Para ver aquel cielo del amanecer, el faraón
ha abandonado el lecho y se ha asomado a la ventana.

Mientras tanto, mohína, inconforme, la amada muchacha
se recoge el pelo y comienza a fabricarse una trenza.

Pronto el color del cielo será el del pantanoso Nilo.
Un color reverberante y sin fin, de aldea perdida.

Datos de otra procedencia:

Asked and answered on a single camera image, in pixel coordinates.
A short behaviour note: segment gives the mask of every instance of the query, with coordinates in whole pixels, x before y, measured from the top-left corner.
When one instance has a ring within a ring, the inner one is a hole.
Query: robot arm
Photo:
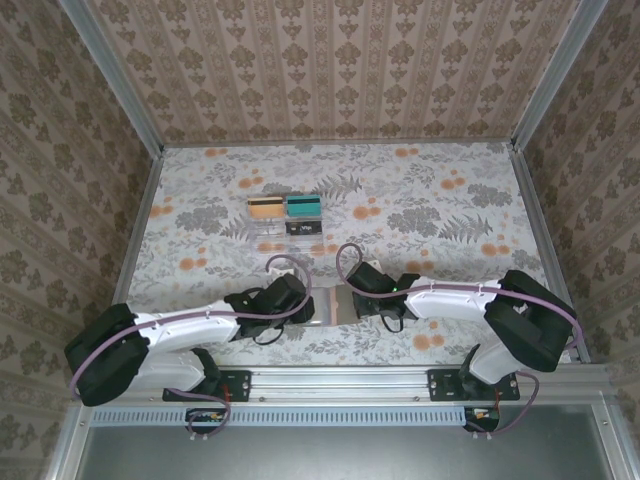
[[[220,371],[198,345],[256,338],[267,329],[304,323],[314,314],[313,298],[295,314],[255,320],[243,314],[275,315],[299,306],[306,296],[302,282],[291,274],[277,278],[267,288],[227,295],[206,307],[171,313],[132,313],[126,304],[109,307],[65,348],[75,373],[104,342],[125,329],[137,331],[110,345],[95,358],[78,380],[87,406],[102,405],[125,391],[174,388],[213,395]],[[209,312],[230,312],[214,316]],[[185,317],[180,321],[162,320]]]
[[[401,325],[405,319],[430,317],[487,322],[494,338],[474,347],[458,372],[460,388],[469,399],[478,398],[478,392],[487,389],[493,392],[493,385],[523,367],[554,371],[571,334],[571,325],[557,312],[535,302],[497,295],[495,289],[543,299],[575,316],[569,306],[519,271],[509,271],[503,279],[483,284],[443,284],[416,274],[404,274],[396,282],[372,264],[362,262],[347,280],[363,294],[387,294],[385,298],[372,298],[354,292],[359,317],[379,314],[383,320],[398,319]],[[408,295],[399,292],[415,287],[424,289]],[[312,298],[301,306],[305,298],[302,282],[285,274],[265,289],[230,294],[206,307],[181,312],[132,313],[126,304],[113,305],[69,343],[65,356],[74,374],[86,368],[77,388],[87,406],[109,402],[127,390],[173,388],[214,395],[221,373],[208,351],[197,346],[255,339],[270,328],[282,330],[286,324],[306,323],[315,308]],[[286,314],[296,307],[300,310],[277,319],[243,317]],[[94,352],[125,330],[131,333],[110,343],[86,366]]]
[[[558,312],[530,301],[489,293],[499,289],[541,299],[575,317],[571,307],[521,271],[510,270],[504,278],[485,283],[440,282],[416,274],[403,274],[395,282],[372,264],[362,262],[347,279],[356,288],[373,294],[424,287],[392,298],[371,298],[354,292],[354,305],[361,317],[379,314],[383,320],[386,317],[401,322],[448,317],[488,323],[495,335],[469,352],[459,372],[462,387],[471,397],[474,391],[495,385],[525,367],[555,371],[572,333],[571,324]]]

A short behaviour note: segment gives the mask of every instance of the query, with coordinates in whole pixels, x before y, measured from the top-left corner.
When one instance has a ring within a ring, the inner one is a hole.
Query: cable
[[[345,243],[344,245],[342,245],[338,249],[338,252],[336,253],[336,270],[338,271],[338,276],[340,277],[340,280],[342,280],[344,282],[344,284],[347,287],[349,287],[352,291],[356,292],[359,295],[362,295],[363,297],[369,297],[369,298],[393,298],[393,297],[399,297],[399,296],[402,296],[402,295],[407,295],[409,293],[423,292],[425,290],[458,290],[458,291],[461,291],[461,292],[477,292],[478,291],[478,287],[475,286],[475,285],[458,285],[458,284],[451,284],[451,283],[436,283],[436,284],[433,284],[433,285],[421,285],[419,287],[407,288],[405,290],[398,290],[396,292],[391,292],[391,293],[369,293],[369,292],[365,292],[364,290],[360,290],[359,288],[357,288],[357,287],[353,286],[351,283],[349,283],[349,280],[347,279],[347,277],[345,276],[344,272],[342,271],[342,266],[340,265],[340,255],[342,254],[342,252],[344,252],[344,250],[346,248],[349,248],[349,247],[355,248],[356,251],[358,252],[358,263],[357,263],[357,265],[360,265],[362,263],[362,258],[363,257],[362,257],[362,250],[360,249],[360,247],[358,245],[356,245],[355,243]],[[495,293],[496,295],[502,295],[502,296],[505,296],[505,297],[516,298],[518,300],[524,300],[525,302],[529,302],[529,303],[535,303],[537,305],[545,307],[548,310],[551,310],[552,312],[557,313],[558,315],[562,316],[575,329],[574,339],[565,346],[565,350],[569,350],[569,349],[575,347],[583,338],[582,327],[578,323],[578,320],[573,318],[569,313],[565,312],[562,308],[558,307],[557,305],[554,305],[553,303],[547,302],[546,300],[542,300],[541,298],[533,297],[531,295],[526,295],[524,293],[518,293],[518,292],[511,292],[509,290],[503,290],[501,288],[482,287],[482,291],[485,292],[485,293]]]
[[[500,391],[496,388],[496,403],[493,405],[498,415],[500,415]]]
[[[216,428],[214,428],[211,432],[207,433],[207,436],[213,436],[219,434],[222,430],[224,430],[229,423],[229,419],[231,418],[231,404],[227,400],[223,400],[220,397],[214,397],[213,395],[203,395],[201,393],[189,393],[183,392],[182,390],[178,390],[177,388],[167,388],[168,391],[175,395],[179,395],[185,398],[196,398],[198,400],[209,400],[211,402],[221,403],[224,406],[225,414],[222,422]],[[197,435],[196,432],[193,431],[193,421],[203,415],[204,412],[202,410],[195,412],[193,415],[189,417],[189,422],[187,423],[187,430],[189,433],[193,435]]]
[[[540,391],[540,380],[538,380],[538,377],[536,377],[534,374],[529,372],[516,372],[516,375],[520,375],[521,377],[531,378],[535,383],[533,387],[533,393],[529,397],[529,400],[527,400],[527,403],[522,408],[522,410],[520,410],[520,413],[518,414],[518,416],[506,427],[499,428],[497,430],[494,430],[493,432],[486,432],[482,427],[480,427],[478,424],[474,422],[467,421],[468,425],[471,425],[473,428],[478,430],[479,433],[484,433],[487,437],[492,437],[494,435],[501,435],[503,433],[507,433],[509,430],[514,428],[520,422],[520,420],[522,420],[522,417],[524,417],[527,414],[527,412],[531,408],[531,405],[533,405],[533,402],[538,396],[538,392]]]
[[[385,320],[384,315],[380,315],[380,318],[382,319],[382,324],[384,325],[384,328],[386,328],[389,332],[400,333],[402,330],[404,330],[404,318],[400,318],[400,328],[398,328],[398,330],[391,329],[389,324],[387,324],[387,321]]]
[[[132,333],[138,332],[138,331],[143,330],[145,328],[158,327],[158,326],[166,325],[168,323],[179,322],[181,320],[188,320],[188,319],[191,319],[191,318],[198,318],[198,317],[202,317],[204,314],[208,314],[208,315],[210,315],[212,317],[238,317],[238,316],[241,315],[242,318],[251,318],[251,319],[255,319],[255,320],[278,320],[280,318],[289,317],[290,315],[293,315],[293,314],[299,312],[300,310],[302,310],[304,308],[304,306],[306,305],[306,303],[311,298],[311,273],[302,264],[302,262],[300,262],[296,258],[292,257],[291,255],[286,255],[286,254],[274,255],[273,257],[271,257],[267,261],[267,265],[265,266],[265,270],[268,272],[269,271],[269,266],[271,265],[271,262],[273,262],[274,260],[277,260],[279,258],[283,258],[283,259],[289,260],[290,262],[295,263],[298,266],[298,268],[300,268],[300,270],[302,270],[304,272],[305,276],[307,277],[306,292],[305,292],[306,295],[305,295],[304,299],[302,300],[302,302],[300,302],[300,305],[298,305],[297,307],[295,307],[295,308],[293,308],[291,310],[288,310],[286,312],[274,313],[273,315],[263,315],[263,314],[260,314],[260,313],[239,313],[239,312],[229,312],[229,311],[199,310],[199,311],[196,311],[196,312],[189,312],[189,313],[181,313],[181,314],[177,314],[177,315],[170,315],[170,316],[165,317],[165,318],[159,318],[157,320],[150,320],[148,322],[144,322],[144,323],[141,323],[141,324],[138,324],[138,325],[132,325],[131,327],[125,328],[124,330],[121,330],[120,332],[116,333],[112,337],[110,337],[107,340],[105,340],[98,348],[96,348],[93,352],[91,352],[91,354],[85,359],[84,362],[82,362],[82,364],[78,367],[76,372],[73,374],[73,377],[71,378],[71,382],[69,383],[69,389],[71,390],[71,395],[73,396],[73,398],[80,399],[80,395],[78,395],[78,392],[76,392],[76,386],[78,385],[78,380],[80,380],[80,377],[87,370],[87,368],[89,368],[89,365],[91,365],[91,363],[96,358],[98,358],[98,356],[102,352],[104,352],[107,348],[109,348],[111,345],[113,345],[117,341],[122,340],[127,335],[130,335]]]
[[[280,340],[280,337],[284,333],[284,325],[282,325],[277,330],[280,330],[280,333],[278,334],[278,336],[276,338],[273,338],[273,339],[271,339],[271,340],[269,340],[267,342],[259,342],[259,341],[256,340],[256,338],[258,338],[258,337],[253,337],[253,341],[255,342],[256,345],[260,345],[261,347],[266,347],[267,345],[271,345],[272,343],[276,343],[278,340]]]

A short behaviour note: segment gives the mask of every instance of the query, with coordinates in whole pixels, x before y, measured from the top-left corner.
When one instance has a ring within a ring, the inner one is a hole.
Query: floral tablecloth
[[[318,286],[339,283],[334,255],[344,242],[361,245],[365,259],[376,257],[394,277],[480,281],[518,268],[544,282],[505,144],[181,148],[164,153],[130,306],[192,308],[266,286],[268,256],[250,246],[246,199],[288,191],[323,197],[324,247],[300,255]],[[490,334],[482,323],[435,318],[393,335],[367,320],[289,327],[270,346],[209,348],[221,365],[460,363]]]

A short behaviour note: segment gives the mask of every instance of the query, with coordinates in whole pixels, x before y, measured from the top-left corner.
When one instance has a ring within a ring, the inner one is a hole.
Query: ventilation grille
[[[185,426],[185,407],[96,408],[92,427]],[[463,407],[234,407],[229,425],[242,427],[385,427],[464,425]],[[194,422],[194,426],[211,425]]]

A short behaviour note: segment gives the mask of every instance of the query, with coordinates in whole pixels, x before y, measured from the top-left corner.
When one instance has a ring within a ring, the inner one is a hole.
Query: floral wallpaper
[[[481,281],[517,268],[544,282],[504,143],[175,148],[164,153],[129,305],[174,311],[266,286],[264,264],[285,246],[265,241],[256,253],[246,199],[291,191],[322,196],[324,241],[295,253],[316,286],[341,283],[335,253],[345,242],[395,278]],[[483,322],[451,318],[407,321],[393,335],[372,319],[210,348],[222,365],[456,364],[489,335]]]
[[[56,1],[0,1],[0,58],[0,478],[26,480],[66,411],[62,349],[110,303],[149,158]]]
[[[525,155],[591,354],[610,364],[636,440],[639,135],[640,3],[610,0]]]
[[[89,0],[165,144],[507,138],[579,0]]]

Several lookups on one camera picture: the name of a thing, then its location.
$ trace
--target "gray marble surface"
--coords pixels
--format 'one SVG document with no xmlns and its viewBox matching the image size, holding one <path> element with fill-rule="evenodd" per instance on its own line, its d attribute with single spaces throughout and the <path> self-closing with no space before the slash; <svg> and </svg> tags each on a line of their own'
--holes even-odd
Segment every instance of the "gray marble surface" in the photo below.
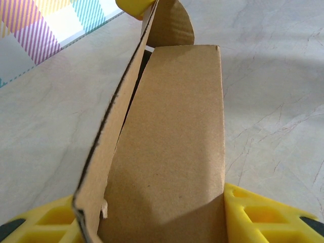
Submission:
<svg viewBox="0 0 324 243">
<path fill-rule="evenodd" d="M 324 219 L 322 0 L 183 0 L 222 53 L 226 181 Z M 73 193 L 139 39 L 122 14 L 0 89 L 0 223 Z"/>
</svg>

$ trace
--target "box flap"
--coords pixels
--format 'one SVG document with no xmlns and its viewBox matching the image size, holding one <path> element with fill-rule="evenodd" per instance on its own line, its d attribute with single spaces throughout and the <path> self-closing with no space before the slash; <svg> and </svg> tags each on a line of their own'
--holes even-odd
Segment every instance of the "box flap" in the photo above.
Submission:
<svg viewBox="0 0 324 243">
<path fill-rule="evenodd" d="M 192 45 L 194 33 L 189 15 L 178 0 L 159 1 L 147 45 Z"/>
<path fill-rule="evenodd" d="M 217 46 L 159 47 L 109 171 L 103 242 L 227 242 Z"/>
<path fill-rule="evenodd" d="M 152 7 L 141 40 L 105 112 L 73 196 L 72 206 L 87 242 L 101 242 L 97 237 L 97 229 L 107 176 L 138 77 L 155 10 L 156 4 Z"/>
</svg>

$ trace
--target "cardboard flap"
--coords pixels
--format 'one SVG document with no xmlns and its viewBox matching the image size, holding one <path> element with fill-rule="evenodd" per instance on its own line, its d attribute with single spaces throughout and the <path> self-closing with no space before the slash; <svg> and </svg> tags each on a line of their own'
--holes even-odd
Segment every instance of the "cardboard flap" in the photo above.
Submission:
<svg viewBox="0 0 324 243">
<path fill-rule="evenodd" d="M 150 47 L 192 45 L 194 33 L 187 11 L 178 0 L 161 0 L 147 45 Z"/>
<path fill-rule="evenodd" d="M 97 237 L 97 229 L 107 176 L 138 78 L 155 9 L 156 4 L 152 7 L 141 40 L 107 107 L 98 134 L 88 155 L 78 188 L 73 196 L 72 206 L 87 242 L 101 242 Z"/>
</svg>

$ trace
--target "colorful patterned mat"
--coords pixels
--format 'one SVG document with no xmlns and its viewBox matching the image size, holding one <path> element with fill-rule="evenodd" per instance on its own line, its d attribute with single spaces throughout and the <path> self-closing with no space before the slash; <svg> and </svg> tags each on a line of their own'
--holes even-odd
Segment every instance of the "colorful patterned mat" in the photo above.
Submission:
<svg viewBox="0 0 324 243">
<path fill-rule="evenodd" d="M 115 0 L 0 0 L 0 88 L 120 13 Z"/>
</svg>

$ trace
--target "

Y ardiente, como el abrazo de su esposa, será el día.

Mandamiento

Hoy, de nuevo,
el largo ceremonial lo espera.

Hoy, como cada día,
desde hace cincuenta años,
tendrá que acercarse al templo
y, frente al altar,
entre plegarias y sahumerios,
pedir el beneficio divino.

Cincuenta años son muchos años,
y ya se siente cansado.

Por él, se quedaría en casa,
entre sedas y almohadones
aprovechando la fría mañana.

(Tantos años le han permitido conocer
lo que el corazón del hombre guarda.

Ambición, violencia, locura,
no es otra cosa lo que allí anida;

allí,
donde sólo debía llamear la ensoñación divina).
Y –como un actor
que reniega de su arte–,
duda si valdrá la pena
vestir otra vez los hábitos
y cumplir el ostentoso rito
que, la verdad,
ni a dioses y hombres importa ya mucho.

Por él, se quedaría en casa.

Pero algo en su interior,
un mandamiento que no puede evitar,
le dicta que precisamente hoy,
por más pesado que se le haga el trajín,
no ha de faltar a sus obligaciones.

Y, otra vez,
no importa que el día esté ventoso y frío,
el sumo sacerdote deja a un lado sus dudas,
se acerca al templo
y cumple el largo ceremonial.


Elkin Restrepo (Medellín, 1942), abogado de la Universidad de Antioquia y profesor titular de la misma, fundó con José Manuel Arango las revistas Acuarimántima, Poesía y Deshora. Actualmente dirige un Taller de Lecturas en la Biblioteca Piloto de Medellín y la revista de la Universidad de Antioquia.